# Exercise inputs:
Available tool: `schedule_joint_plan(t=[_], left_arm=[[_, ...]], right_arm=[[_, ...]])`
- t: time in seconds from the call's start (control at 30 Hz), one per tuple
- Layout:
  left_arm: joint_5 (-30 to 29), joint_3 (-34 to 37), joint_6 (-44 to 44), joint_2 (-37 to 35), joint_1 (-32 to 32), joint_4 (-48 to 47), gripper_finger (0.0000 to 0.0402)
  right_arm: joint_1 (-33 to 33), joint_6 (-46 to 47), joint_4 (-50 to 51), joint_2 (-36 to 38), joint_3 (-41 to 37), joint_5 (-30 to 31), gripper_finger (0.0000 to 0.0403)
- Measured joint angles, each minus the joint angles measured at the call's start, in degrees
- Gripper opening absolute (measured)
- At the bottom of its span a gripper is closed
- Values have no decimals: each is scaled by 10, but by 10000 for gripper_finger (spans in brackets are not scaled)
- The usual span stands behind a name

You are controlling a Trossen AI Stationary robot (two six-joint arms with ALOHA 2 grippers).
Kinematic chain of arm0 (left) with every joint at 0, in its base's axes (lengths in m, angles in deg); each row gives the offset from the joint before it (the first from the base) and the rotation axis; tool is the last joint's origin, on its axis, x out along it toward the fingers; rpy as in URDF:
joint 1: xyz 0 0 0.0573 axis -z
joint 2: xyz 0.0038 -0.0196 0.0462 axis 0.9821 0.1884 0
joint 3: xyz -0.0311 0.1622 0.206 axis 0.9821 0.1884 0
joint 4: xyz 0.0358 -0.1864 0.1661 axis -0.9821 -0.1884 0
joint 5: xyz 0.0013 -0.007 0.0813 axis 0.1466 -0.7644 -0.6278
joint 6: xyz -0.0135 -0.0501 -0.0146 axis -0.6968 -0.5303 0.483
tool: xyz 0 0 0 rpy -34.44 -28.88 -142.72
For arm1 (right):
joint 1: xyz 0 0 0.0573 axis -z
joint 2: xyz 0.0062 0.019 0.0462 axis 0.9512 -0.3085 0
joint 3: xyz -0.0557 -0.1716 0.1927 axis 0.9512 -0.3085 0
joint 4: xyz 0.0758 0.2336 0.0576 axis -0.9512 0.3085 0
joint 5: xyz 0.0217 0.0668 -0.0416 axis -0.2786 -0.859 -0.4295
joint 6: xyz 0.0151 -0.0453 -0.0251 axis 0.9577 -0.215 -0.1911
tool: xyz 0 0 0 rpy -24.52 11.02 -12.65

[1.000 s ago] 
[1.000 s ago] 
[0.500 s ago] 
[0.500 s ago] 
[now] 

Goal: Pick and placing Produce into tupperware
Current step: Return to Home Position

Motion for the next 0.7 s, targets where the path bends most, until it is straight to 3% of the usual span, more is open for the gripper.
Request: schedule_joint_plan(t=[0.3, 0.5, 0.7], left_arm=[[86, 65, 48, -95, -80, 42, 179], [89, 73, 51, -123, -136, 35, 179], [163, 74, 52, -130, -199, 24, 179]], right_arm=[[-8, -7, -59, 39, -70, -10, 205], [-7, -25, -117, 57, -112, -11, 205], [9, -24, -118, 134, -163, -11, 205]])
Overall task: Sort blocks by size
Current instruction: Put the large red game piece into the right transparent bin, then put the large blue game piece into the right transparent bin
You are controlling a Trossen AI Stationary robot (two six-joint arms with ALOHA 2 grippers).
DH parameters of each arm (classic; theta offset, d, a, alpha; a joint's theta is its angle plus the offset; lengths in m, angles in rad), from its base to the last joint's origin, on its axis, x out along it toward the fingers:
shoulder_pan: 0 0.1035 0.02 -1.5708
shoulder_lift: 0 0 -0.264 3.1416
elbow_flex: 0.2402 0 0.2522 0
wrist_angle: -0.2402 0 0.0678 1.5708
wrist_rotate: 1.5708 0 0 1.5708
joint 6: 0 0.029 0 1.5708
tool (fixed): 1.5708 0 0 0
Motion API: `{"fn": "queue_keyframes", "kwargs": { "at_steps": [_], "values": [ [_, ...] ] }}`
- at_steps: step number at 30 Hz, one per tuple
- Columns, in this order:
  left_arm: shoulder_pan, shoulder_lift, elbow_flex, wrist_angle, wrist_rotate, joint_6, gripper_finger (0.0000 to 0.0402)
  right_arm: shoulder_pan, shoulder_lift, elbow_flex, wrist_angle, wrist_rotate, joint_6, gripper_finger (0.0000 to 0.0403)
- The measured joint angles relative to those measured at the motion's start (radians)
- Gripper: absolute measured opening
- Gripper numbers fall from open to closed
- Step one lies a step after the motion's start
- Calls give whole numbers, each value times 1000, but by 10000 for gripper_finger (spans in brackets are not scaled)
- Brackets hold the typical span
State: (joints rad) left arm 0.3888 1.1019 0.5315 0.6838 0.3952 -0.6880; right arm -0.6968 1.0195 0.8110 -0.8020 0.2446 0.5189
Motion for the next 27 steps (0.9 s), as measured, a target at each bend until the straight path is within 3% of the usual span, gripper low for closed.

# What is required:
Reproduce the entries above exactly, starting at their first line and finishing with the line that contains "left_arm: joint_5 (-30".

# Solution to this problem:
Available tool: `schedule_joint_plan(t=[_], left_arm=[[_, ...]], right_arm=[[_, ...]])`
- t: time in seconds from the call's start (control at 30 Hz), one per tuple
- Layout:
  left_arm: joint_5 (-30 to 29), joint_3 (-34 to 37), joint_6 (-44 to 44), joint_2 (-37 to 35), joint_1 (-32 to 32), joint_4 (-48 to 47), gripper_finger (0.0000 to 0.0402)

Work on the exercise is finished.